またボツだ。もう何度目だろう。企画のあまりの通らなさに、ため息が止まらない。
S社は、私がメインで取引している出版社である。
この出版社の公募に応募し、運よく受賞してデビューが決まったときは、跳び上がるほど喜んだ。

一年目は大人向けの恋愛小説を。二年目には古典作品を現代の青春恋愛に置き換えた小説を書いた。
そして三年目、オリジナルの青春小説を書かないか、と打診があったのである。

S社は青春小説に強いことで有名な出版社だ。映画化の実績を持っているのも魅力的である。
もしここで青春小説を出すことができ、そして、それがヒットすれば、自身のキャリアに箔がつく。

しかし、何度企画を練っても、担当さんからはOKが出ない。
価値観の押し付けと言われても困ってしまう。
今の若い子がなにを考えているのかなんて正直わからない。

でも、書かなければ。
デビューして三年。
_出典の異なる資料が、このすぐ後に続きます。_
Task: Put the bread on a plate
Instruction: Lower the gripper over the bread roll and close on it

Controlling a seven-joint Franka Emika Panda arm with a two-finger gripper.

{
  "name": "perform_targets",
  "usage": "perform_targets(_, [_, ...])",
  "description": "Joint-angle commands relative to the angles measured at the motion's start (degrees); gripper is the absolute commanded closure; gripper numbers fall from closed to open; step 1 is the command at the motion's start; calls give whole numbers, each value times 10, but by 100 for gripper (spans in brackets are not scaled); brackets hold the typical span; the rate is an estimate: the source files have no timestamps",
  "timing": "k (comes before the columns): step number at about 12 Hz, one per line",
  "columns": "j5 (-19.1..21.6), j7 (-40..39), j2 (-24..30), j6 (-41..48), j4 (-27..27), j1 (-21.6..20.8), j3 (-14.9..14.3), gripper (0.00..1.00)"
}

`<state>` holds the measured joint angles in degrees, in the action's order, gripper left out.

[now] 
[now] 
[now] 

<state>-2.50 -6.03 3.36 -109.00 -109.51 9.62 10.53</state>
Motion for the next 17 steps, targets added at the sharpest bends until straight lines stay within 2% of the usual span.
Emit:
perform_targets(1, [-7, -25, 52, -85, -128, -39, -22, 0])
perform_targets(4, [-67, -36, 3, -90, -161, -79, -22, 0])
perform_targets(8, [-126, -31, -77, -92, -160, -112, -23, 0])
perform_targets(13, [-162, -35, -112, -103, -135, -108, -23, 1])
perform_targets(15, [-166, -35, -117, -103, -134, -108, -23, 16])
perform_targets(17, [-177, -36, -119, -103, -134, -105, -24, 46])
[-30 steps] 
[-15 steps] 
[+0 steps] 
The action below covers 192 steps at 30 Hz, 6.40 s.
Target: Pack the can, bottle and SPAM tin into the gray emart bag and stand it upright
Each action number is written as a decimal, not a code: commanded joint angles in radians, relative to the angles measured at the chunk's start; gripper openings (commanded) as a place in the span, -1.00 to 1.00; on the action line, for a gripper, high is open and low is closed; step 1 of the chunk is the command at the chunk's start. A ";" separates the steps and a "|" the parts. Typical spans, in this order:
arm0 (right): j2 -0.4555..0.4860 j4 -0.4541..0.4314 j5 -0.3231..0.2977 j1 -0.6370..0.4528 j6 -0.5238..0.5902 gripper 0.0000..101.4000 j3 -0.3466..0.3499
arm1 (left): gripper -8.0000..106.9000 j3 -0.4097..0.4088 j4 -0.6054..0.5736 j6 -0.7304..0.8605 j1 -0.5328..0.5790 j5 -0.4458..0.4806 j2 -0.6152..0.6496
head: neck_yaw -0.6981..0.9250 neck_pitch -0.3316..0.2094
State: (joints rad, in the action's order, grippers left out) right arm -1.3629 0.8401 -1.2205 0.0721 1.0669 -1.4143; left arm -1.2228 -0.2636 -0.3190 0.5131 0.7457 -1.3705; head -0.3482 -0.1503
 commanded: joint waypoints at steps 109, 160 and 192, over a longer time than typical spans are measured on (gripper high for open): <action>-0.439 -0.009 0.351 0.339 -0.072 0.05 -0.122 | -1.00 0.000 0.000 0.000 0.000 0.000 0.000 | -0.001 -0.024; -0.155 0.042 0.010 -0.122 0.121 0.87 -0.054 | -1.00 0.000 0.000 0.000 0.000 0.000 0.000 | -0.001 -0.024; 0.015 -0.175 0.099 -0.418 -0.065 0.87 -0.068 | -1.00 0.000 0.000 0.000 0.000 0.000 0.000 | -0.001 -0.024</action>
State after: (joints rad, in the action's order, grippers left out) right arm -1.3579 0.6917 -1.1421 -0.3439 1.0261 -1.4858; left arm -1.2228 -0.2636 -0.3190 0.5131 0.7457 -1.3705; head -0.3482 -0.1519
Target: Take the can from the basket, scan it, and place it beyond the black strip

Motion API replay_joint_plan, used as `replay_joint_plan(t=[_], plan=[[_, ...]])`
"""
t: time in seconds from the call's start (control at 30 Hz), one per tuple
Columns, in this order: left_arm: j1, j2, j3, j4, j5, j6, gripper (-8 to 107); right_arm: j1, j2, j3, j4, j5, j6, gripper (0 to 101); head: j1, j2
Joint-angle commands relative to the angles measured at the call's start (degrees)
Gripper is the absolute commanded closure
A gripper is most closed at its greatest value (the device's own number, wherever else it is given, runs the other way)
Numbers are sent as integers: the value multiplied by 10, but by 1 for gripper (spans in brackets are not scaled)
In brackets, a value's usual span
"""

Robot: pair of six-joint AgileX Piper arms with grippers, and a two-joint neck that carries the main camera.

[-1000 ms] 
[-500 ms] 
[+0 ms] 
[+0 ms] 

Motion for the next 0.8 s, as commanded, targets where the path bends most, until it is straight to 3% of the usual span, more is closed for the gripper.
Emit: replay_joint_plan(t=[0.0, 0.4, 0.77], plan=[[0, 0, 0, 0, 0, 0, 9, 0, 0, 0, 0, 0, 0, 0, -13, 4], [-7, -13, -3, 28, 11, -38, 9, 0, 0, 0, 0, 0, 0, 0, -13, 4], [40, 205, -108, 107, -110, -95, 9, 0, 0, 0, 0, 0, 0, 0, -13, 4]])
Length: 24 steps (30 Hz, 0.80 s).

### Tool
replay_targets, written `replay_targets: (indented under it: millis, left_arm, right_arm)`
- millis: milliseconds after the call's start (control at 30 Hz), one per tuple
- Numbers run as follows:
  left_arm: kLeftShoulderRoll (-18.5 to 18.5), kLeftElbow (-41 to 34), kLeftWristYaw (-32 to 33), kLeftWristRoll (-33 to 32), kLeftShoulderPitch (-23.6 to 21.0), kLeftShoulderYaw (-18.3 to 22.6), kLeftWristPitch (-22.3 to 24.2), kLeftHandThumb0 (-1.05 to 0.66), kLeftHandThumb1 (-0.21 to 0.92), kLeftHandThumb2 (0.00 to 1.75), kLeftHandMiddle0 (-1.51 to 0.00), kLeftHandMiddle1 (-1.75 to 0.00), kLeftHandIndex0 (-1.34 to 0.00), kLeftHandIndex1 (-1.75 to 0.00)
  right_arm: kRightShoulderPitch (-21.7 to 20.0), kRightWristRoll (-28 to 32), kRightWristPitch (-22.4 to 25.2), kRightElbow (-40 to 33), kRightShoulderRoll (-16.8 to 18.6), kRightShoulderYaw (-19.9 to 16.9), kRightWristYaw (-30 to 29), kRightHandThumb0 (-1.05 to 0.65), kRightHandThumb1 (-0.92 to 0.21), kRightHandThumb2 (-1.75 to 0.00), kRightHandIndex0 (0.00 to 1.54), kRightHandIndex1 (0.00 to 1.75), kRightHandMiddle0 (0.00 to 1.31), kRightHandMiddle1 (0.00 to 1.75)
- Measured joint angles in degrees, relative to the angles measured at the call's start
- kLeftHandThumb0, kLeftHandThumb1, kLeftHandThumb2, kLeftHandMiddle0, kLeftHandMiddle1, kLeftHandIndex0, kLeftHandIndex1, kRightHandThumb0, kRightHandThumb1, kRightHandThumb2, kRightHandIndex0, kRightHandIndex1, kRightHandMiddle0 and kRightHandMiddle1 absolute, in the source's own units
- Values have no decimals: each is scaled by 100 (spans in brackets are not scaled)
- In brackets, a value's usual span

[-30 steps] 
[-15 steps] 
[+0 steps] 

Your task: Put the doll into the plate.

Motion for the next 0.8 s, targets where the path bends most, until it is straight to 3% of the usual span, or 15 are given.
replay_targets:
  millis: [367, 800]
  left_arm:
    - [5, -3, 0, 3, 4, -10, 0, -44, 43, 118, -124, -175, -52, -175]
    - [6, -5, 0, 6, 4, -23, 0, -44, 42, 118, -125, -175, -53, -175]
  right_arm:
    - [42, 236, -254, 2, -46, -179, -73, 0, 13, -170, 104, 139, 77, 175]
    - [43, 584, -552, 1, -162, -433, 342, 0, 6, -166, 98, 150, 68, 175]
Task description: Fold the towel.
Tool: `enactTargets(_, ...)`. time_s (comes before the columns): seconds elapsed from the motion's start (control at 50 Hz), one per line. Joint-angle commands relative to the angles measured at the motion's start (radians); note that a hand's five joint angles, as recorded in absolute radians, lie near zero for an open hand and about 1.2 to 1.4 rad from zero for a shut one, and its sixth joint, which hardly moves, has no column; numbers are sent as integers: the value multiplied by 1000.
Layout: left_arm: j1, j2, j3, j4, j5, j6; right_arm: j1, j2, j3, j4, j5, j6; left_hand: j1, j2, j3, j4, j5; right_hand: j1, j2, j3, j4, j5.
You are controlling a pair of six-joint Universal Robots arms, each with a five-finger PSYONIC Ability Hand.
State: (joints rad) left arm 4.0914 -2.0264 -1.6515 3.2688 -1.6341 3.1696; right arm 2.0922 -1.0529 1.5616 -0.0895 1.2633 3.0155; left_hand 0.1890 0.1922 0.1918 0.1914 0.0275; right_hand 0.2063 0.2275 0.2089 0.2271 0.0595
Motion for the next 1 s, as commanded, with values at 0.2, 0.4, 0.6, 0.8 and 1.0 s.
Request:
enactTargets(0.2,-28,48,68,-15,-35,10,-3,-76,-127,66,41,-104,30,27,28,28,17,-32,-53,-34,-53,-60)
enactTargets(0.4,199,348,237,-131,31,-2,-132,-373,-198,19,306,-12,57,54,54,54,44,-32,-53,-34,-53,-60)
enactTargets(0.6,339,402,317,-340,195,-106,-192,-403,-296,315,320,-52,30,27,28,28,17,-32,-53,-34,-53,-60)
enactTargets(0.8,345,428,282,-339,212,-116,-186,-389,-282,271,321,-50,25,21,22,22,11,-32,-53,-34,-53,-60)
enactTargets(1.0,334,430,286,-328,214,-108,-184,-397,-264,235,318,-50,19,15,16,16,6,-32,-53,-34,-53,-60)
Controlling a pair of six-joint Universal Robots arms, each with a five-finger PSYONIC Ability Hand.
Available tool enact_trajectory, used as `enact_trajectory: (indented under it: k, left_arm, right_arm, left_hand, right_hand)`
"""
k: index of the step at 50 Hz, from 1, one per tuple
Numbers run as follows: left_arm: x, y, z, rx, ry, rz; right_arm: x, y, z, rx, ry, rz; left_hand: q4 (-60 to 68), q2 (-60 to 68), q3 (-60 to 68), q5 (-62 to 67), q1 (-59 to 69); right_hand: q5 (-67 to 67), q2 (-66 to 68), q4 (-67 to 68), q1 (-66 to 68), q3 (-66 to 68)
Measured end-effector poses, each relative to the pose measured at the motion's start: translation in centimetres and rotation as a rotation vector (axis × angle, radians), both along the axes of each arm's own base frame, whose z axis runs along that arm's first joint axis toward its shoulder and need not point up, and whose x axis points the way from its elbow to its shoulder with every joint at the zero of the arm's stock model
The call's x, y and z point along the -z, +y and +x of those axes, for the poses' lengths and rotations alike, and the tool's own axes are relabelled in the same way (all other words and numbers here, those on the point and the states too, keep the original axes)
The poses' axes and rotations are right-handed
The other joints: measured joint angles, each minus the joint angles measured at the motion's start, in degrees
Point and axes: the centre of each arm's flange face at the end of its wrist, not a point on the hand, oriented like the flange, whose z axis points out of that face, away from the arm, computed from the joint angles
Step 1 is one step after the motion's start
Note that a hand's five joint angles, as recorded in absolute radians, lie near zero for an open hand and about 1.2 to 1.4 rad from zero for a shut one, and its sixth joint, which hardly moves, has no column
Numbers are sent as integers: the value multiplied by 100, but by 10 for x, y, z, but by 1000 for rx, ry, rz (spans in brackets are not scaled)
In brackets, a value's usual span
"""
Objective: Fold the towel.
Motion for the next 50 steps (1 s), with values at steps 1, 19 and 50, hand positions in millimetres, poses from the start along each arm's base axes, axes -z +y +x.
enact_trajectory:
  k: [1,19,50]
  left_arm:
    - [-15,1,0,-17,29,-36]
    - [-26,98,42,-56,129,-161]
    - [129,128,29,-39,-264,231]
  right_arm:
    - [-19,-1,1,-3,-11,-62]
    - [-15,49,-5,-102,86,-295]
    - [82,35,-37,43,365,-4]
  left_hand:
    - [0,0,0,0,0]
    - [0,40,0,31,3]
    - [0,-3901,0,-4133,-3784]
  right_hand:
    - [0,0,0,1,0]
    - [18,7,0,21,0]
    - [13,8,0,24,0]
たった三年だが、この業界に身を置いてみて身に染みたことがある。
努力を怠ったらあっという間に失業するのが小説家だ。
一本でも多く原稿を書き、販売ルートに乗せ、表舞台に立たなければ読者のみなさんに忘れられてしまう。
そこに舞い込んだ、S社の青春小説の話。なんとしても企画を通さなければ。
チャンスはもうすぐそこにある。あとは私がどんな案を出せるか、それ次第で、今後の命運が決まるのだ。

私はスマホを握りしめる。
実を言うと、私には奥の手があった。それは、過去の交友関係のつてである。
卒業した大学は、数多くの教員を輩出していることで有名だった。
私の友人たちも例に漏れず、教職についている者が多い。
友人に、学校を紹介してもらおう。
取材をさせてもらって、今の中高生のリアルを知っておこう。
想像で書くには、あまりにも自分の中の情報が古すぎる。
スマホを開き、トークルームを表示した。

AとのLINE
野月「ひさしぶり」
野月「いきなりごめん!」
A「どした~?」
野月「Aって今、中学校の先生やってたよね」
A「そうだけど」
野月「その中学校って取材可能だったりするかな?」
野月「実は次の作品で、中高生を書きたいなって考えているんだけど」
野月「リアルな学生の声とか、学校の雰囲気とかを聞きたくて」
A「マジ? いいじゃん!」
A「取材大丈夫だと思う! 前も取材で雑誌の人とか来たことあるし」
A「一応、明日確認するよ! ちょっと待ってて~」
野月「(ありがとう、と猫がおじぎしているスタンプ)」

そして翌日、Aより取材OKの連絡をもらった。
こうして私はAの勤める中学校、『朝日ヶ森中学校』に向かうこととなった。